Seul en scène écrit et interprété par Vincent Roca dans une mise en scène de Gil Galliot. Pour tous ceux qui apprécient les jeux de l’esprit, l’écrivain, humoriste, chroniqueur et comédien Vincent Roca, pour qui les mots et les jeux non pas "de mots" mais "avec les mots" n’ont plus de secret, présente, un seul en scène humoristique jubilatoire pour les neurones et roboratif pour les zygomatiques et vice versa. Humoristique n’est pas toujours synonyme d’humour lourd et de rire gras style Almanach Vermot, encore que ce dernier ait ses vertus. Vincent Roca pratique, à travers sa maîtrise oulipienne des jeux d’écriture et de langage, un humour subtil qui se nourrit autant de folie que de poésie.
"Vite, rien ne presse ! " est conçu autour de la thématique du temps, le pire ennemi de l’homme, qui lui a inspiré un florilège de réflexions existentielles et de soliloques doux-amers qu’il a traité en usant de tous les ressort de la rhétorique, jouant sur les éléments sémantiques comme sur les fonctions grammaticales, la sonorité des mots et les figures de style.

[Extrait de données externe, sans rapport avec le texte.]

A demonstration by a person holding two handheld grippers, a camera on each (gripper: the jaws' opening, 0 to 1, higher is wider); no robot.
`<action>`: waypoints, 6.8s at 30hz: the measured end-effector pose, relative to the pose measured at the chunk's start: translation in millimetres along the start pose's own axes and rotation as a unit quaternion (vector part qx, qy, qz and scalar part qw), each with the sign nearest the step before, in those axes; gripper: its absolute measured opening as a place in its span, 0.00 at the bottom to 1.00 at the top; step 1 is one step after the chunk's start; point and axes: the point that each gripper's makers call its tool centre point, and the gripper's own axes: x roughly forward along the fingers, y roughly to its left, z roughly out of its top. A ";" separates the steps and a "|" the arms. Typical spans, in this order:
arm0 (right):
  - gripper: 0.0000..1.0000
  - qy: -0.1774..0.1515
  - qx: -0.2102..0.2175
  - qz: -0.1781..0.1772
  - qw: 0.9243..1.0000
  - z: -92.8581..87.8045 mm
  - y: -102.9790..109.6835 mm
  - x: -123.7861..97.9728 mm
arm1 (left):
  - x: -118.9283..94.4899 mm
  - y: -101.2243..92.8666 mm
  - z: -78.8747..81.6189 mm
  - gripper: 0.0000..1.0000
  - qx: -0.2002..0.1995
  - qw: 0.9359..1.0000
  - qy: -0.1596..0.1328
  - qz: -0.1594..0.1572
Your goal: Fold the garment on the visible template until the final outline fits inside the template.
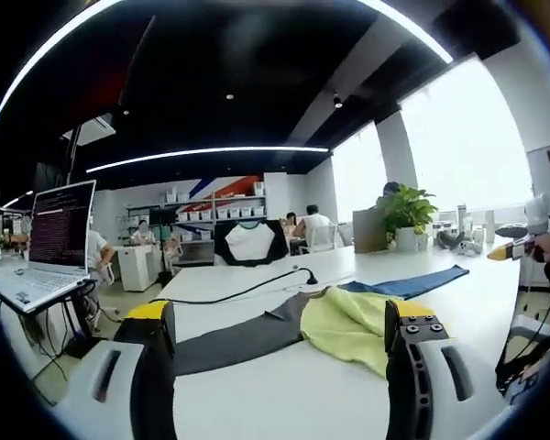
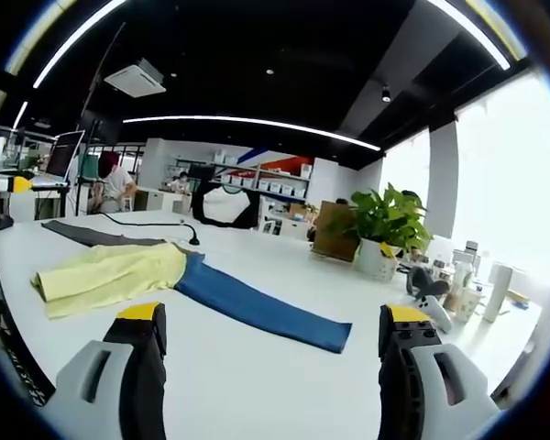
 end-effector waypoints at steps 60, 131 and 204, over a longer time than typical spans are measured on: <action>0.55 0.095 -0.053 0.390 0.914 -36.6 263.8 12.7 | 17.2 -161.2 -126.5 0.36 0.012 0.940 0.192 -0.280; 0.01 0.141 -0.003 0.263 0.955 -60.3 170.4 23.7 | -3.1 -79.8 -143.1 0.06 0.040 0.958 0.238 -0.156; 0.03 0.161 0.001 0.246 0.956 -46.0 118.6 -10.1 | -44.4 -65.6 -105.1 0.06 0.027 0.957 0.241 -0.157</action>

Le temps, c’est aussi bien l’éloge du farniente pour devenir flegmologue et "alité du bocal" que les temps de la conjugaison qui lui inspirent une ode au devoir conjugal dévoilant les richesses insoupçonnées du subjonctif ("les échecs, vous les aimâtes ?").
Et puis le temps c’est ce qui sépare la naissance de la mort qui lui inspire un poème à l’humour mi-figue mi-raisin dans lequel la vie se résume en deux mots ("premier sourire, dernier soupir", "un prénom sur un bracelet, une étiquette au gros orteil", "champagne, bière").
L’inversion des mots "cœur" et "cul" dans les expressions courantes, qui donne des résultats aussi extravagants qu’hilarants ("parler à cul ouvert", "tomber dans un cœur-de sac"), les aphorismes à double détente ("dans le vietnamien, il y a beaucoup de phonèmes") et l’humour noir de ses détournements publicitaires ("Nous allons vous faire aimer la trachéotomie !") et de ses Leucémie Awards où sont nominés entre autres "Les enfants du panari", "Miction impossible" et "L’odyssée des spasmes" sont irrésistibles.
De même que la confession de son penchant multicultuel obsessionnel ("je me soûle de religions : je sirote des sourates, me pochtronne aux tantras, je me pinte aux versets sacrés, je m’arsouille au jus de psaumes, je me camphre à la charia, je me charge au talmud") et ses déclinaisons du "Notre père" aussi bien dans une version spéciale dédicace au kiné ("Notre kiné qui êtes osseux,ne nous laissez pas succomber à la décalcification") que dans une prière au nouveau dieu Internet ("Donne-nous aujourd’hui nos mails quotidiens, pardonne-nous nos téléchargements" avec un arobase en guise d’amen.
Pour reprendre une chanson de Georges Brassens, tout est bon sous la plume de Vincent Roca, il n’y a rien à jeter et il faut tout emporter sur notre île de la morosité.
Dans un inattendu décor de Niels Zachariesen composé d’une farandole de bassines en zinc du temps jadis destinées à colmater les fuites du temps et une vraie mise en scène de Gil Galliot, petit Pierrot à l’air triste mais à l’œil pétillant, Vincent Roca a une plume aussi affûtée que magique. C’est vif, pertinent et impertinent, tendre et moqueur, drôle souvent, grave parfois, comme la vie.
Jouant la course contre la montre, bien sûr, le spectacle est mené tambour battant et tout va très vite. Et que ceux qui auront raté quelques pépites se rassurent, et les autres également, le texte du spectacle est disponible à la vente avec un CD audio pour se faire quelques piqûres de rappel.